▸ **Work instructions**: Omit the pictures and retype only the lines from the one containing "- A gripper" through the end of the listing, both ends included.

▸ **Given information**:
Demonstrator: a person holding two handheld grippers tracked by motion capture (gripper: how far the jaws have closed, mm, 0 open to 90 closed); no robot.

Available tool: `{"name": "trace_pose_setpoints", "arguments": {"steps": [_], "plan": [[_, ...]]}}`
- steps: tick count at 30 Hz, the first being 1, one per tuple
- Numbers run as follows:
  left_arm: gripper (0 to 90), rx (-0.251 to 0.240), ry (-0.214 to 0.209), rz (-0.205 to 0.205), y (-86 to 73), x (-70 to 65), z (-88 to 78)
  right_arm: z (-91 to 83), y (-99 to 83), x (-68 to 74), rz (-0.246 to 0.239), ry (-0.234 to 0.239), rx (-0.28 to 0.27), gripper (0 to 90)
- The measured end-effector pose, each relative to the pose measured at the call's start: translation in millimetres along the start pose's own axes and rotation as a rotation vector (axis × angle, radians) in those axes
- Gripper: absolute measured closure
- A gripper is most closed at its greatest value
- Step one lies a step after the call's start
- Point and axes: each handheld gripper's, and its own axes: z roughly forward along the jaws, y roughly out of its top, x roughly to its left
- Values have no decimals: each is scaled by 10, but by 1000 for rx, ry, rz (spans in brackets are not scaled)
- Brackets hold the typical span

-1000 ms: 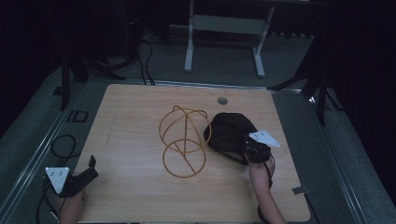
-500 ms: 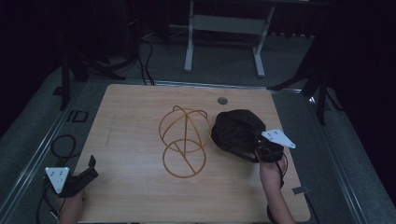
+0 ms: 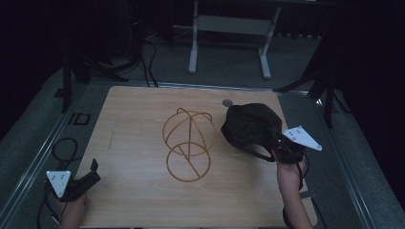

▸ **Your solution**:
- A gripper is most closed at its greatest value
- Step one lies a step after the call's start
- Point and axes: each handheld gripper's, and its own axes: z roughly forward along the jaws, y roughly out of its top, x roughly to its left
- Values have no decimals: each is scaled by 10, but by 1000 for rx, ry, rz (spans in brackets are not scaled)
- Brackets hold the typical span

-1000 ms: 
-500 ms: 
+0 ms: 

Output for this exercise is complete.